*What to work on*:
Pictures in the data below are not part of the copy; transcribe everything else exactly.

*Data provided*:
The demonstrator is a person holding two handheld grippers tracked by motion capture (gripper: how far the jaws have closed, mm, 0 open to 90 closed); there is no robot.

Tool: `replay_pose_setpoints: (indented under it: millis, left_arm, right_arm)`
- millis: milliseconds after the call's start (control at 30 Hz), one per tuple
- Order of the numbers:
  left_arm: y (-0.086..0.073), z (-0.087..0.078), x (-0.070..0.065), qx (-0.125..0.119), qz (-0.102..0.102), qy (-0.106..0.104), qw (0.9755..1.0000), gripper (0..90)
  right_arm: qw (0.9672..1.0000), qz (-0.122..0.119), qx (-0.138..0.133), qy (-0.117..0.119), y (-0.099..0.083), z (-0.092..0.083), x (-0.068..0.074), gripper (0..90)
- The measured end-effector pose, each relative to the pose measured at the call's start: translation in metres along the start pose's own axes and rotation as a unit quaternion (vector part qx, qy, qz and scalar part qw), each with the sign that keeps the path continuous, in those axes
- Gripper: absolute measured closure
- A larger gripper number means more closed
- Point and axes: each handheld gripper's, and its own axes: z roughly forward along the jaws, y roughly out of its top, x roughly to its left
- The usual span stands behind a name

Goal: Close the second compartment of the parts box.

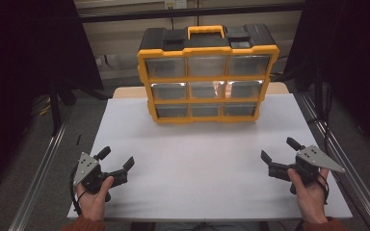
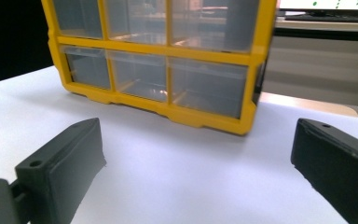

*Task result*:
The demonstrator is a person holding two handheld grippers tracked by motion capture (gripper: how far the jaws have closed, mm, 0 open to 90 closed); there is no robot.

Tool: `replay_pose_setpoints: (indented under it: millis, left_arm, right_arm)`
- millis: milliseconds after the call's start (control at 30 Hz), one per tuple
- Order of the numbers:
  left_arm: y (-0.086..0.073), z (-0.087..0.078), x (-0.070..0.065), qx (-0.125..0.119), qz (-0.102..0.102), qy (-0.106..0.104), qw (0.9755..1.0000), gripper (0..90)
  right_arm: qw (0.9672..1.0000), qz (-0.122..0.119), qx (-0.138..0.133), qy (-0.117..0.119), y (-0.099..0.083), z (-0.092..0.083), x (-0.068..0.074), gripper (0..90)
- The measured end-effector pose, each relative to the pose measured at the call's start: translation in metres along the start pose's own axes and rotation as a unit quaternion (vector part qx, qy, qz and scalar part qw), each with the sign that keeps the path continuous, in those axes
- Gripper: absolute measured closure
- A larger gripper number means more closed
- Point and axes: each handheld gripper's, and its own axes: z roughly forward along the jaws, y roughly out of its top, x roughly to its left
- The usual span stands behind a name

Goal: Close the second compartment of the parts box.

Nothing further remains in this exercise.